Une représentation de la série marégraphique (historique) de Socoa. Ces hauteurs d’eau sont toutes en format numériques, numérisées à partir des marégrammes papiers (1875-1920 ; 1942-1944 ; 1950-2001). Bleu : données numérisées appartenant aux Archives du Shom, rouge : données numérisées appartenant aux Archives Départementales des Pyrénées-Atlantiques.

Cette série reconstruite va désormais être exploitée dans le cadre d’études en lien avec le changement climatique et dans un premier temps pour le projet EZPONDA.
Le travail réalisé pour Socoa est naturellement reproductible pour d’autres sites. Tant les collections conservées en son sein sont remarquables, les AD64 restent un partenaire incontournable pour tout autre reconstruction de série marégraphiques s’intéressant aux ports situés au Sud du littoral de la Nouvelle Aquitaine.

Références

Communauté d’Agglomération du Pays Basque. (2019). Littoral – Mis en oeuvre de la stratégie de gestion des risques littoraux de la Communauté d’Agglomération Pays Basque. Projet partenarial de recherche EZPONDA. Accord consortium signé. OJ N°63, 68 p.
Ferret, Y. (2016). Reconstruction de la série marégraphique de Saint-Nazaire (No. 27 SHOM/DOPS/HOM/MAC/NP). 122 p.
Pouvreau, N. (2008). Trois cents ans de mesures marégraphiques en France : outils, méthodes et tendances des composantes du niveau de la mer au port de Brest (PhD thesis). Université de La Rochelle.
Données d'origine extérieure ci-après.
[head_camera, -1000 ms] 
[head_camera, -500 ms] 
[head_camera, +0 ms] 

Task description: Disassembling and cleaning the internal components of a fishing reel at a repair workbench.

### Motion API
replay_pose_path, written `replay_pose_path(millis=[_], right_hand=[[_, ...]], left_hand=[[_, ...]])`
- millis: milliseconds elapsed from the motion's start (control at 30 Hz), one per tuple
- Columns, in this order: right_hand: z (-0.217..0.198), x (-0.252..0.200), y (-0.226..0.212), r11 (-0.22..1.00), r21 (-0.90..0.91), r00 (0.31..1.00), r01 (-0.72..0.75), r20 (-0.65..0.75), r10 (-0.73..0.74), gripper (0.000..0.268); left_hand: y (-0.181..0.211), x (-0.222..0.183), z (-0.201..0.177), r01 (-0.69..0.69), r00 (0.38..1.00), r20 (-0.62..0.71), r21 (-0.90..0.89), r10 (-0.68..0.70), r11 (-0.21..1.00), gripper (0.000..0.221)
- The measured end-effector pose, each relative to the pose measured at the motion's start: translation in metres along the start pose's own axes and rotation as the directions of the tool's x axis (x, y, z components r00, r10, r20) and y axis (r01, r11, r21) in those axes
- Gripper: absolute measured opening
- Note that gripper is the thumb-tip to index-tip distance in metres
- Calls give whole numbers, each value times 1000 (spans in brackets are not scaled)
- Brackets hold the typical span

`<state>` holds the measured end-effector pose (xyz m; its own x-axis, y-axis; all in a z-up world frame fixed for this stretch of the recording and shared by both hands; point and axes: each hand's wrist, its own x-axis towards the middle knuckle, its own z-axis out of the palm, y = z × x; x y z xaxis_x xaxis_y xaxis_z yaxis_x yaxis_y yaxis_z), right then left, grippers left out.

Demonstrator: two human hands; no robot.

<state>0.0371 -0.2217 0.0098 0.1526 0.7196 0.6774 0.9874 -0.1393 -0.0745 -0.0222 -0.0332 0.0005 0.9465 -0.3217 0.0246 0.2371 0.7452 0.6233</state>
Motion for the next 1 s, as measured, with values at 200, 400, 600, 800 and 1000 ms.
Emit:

Contemporanéité des archives

Les données conservées, quel que soit leur âge, peuvent intéresser entreprises ou administrations dans leurs activités quotidiennes et dans des préoccupations contemporaines. Les questions écologiques sont les premières concernées. Outre l’étude des niveaux de la mer ou de l’évolution des traits de côté comme l’a fait le Shom, il est par exemple possible d’étudier le passé industriel d’un site et ses pollutions grâce aux documents d’archives. Les Archives départementales conservent notamment les dossiers des établissements classés insalubres, incommodes ou dangereux. Les autorisations d’installation indiquaient, dès 1917, les risques environnementaux propres à chaque entreprise. Ses archives sont consultables aux Archives départementales des Pyrénées-Atlantiques (site de Pau) sous les cotes 5 M 33-100 pour la période antérieure à 1940 (consulter l’instrument de recherche en ligne). Il ne s’agit pas d’un exemple unique : évolution du climat, photographies des paysages, témoignages d’aléas et catastrophes naturelles… les sources archivistiques abondent pour comprendre les questions de nos sociétés contemporaines et futures.